7. Pursuant to the order passed for asst. yr. 1998-99, the AO issued notice under Section 148 on the ground that the assessee had not shown any amount on account of work-in-progress for asst. yr. 1997-98 whereas there was work-in-progress which was estimated by the AO at 75 per cent of Rs. 8,86,712 that came to Rs. 6,65,034. In the year under consideration, he estimated the value of work-in-progress at 30 per cent of such receipts at Rs. 8,86,712 and made addition of Rs. 2,66,014. In the first appeal, the learned CIT(A) confirmed the action of the AO. It is the common submission by both the sides that the facts of this year are similar to that of the preceding year. In this year, the assessee had shown his working of net profit at 8.8 per cent on the gross receipts of Rs. 46,16,214 before the claim of deduction on account of depreciation, salary and interest to partners.
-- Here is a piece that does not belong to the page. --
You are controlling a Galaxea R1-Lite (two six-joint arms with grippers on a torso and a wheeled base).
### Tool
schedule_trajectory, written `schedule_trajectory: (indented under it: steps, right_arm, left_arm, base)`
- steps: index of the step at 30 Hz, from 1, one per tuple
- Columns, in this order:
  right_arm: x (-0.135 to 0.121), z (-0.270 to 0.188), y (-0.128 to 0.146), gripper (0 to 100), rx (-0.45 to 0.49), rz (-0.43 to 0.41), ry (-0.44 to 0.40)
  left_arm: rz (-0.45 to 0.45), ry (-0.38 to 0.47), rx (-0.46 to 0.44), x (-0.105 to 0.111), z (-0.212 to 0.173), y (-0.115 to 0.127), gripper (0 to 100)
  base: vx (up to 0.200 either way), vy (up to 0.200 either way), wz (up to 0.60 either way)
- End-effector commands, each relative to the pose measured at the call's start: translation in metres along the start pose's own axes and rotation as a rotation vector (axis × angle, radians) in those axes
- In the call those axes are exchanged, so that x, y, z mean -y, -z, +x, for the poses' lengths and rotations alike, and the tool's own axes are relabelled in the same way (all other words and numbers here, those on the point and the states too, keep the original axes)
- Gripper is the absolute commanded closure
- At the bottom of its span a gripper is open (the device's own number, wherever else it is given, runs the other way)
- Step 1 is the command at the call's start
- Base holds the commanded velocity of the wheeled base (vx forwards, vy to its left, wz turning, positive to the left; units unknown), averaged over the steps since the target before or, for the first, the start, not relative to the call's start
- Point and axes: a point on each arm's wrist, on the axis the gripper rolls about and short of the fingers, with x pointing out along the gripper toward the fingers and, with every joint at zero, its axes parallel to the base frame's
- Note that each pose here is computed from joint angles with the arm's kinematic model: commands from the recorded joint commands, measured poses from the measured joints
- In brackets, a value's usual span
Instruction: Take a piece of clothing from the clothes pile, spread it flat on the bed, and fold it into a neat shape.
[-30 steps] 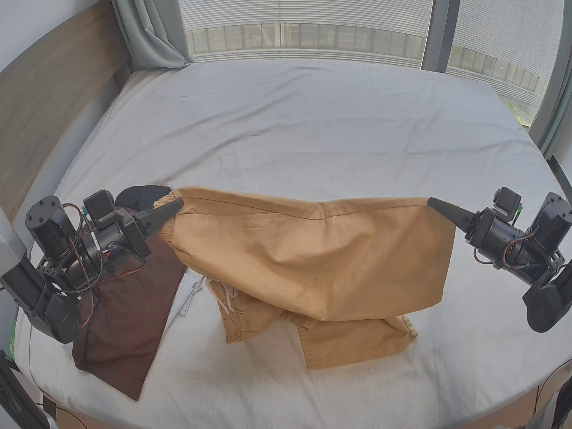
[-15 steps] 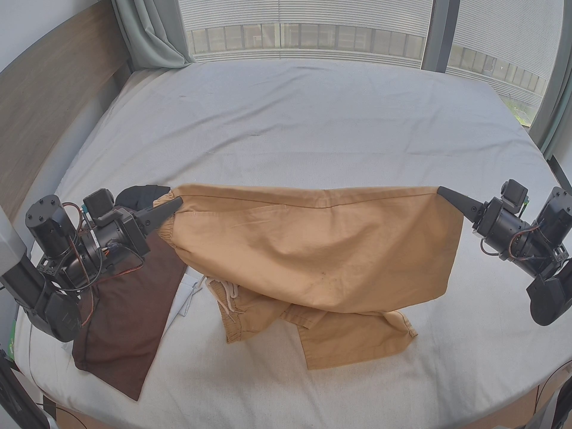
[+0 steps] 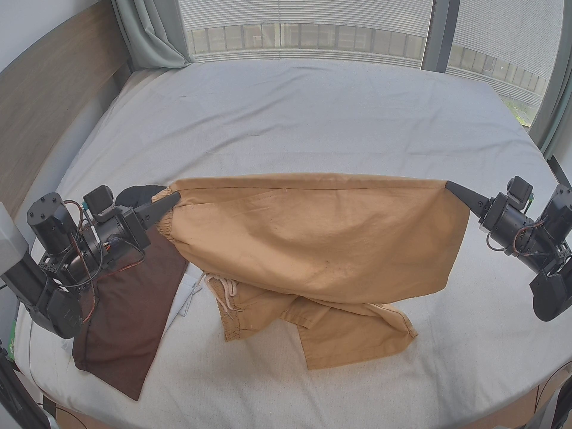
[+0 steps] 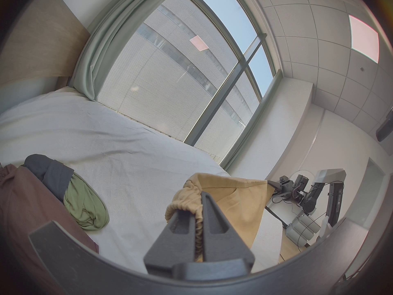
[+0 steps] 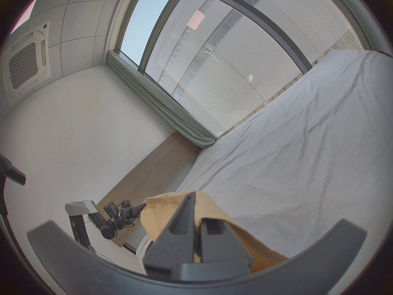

The amount of profit has been shown at Rs. 4,10,009 and the amount of depreciation at Rs. 31,400. If the depreciation is excluded, the net profit before salary and interest to partners comes at Rs. 3,78,609, which is 8.2 per cent of the gross receipts. As the actual amount of net profit declared by the assessee is more than 8 per cent of the gross receipts, considering the view taken in asst. yr. 1998-99, we hold that no further addition is called for. Apart from that, we are unable to appreciate the reasoning given by the AO in making addition of Rs. 2,66,014 by estimating work-in-progress at 30 per cent of the amount received in the next year on the premise that it related to this year.
As the said amount of receipt of Rs. 8,86,712 has been included in the gross receipts for asst. yr. 1998-199 while computing 8 per cent net profit rate, there is no logic in again tracing it back to the asst.
yr. 1997-98. In view of these facts, we overturn the impugned order and hold that the income declared by the assessee in his return be accepted.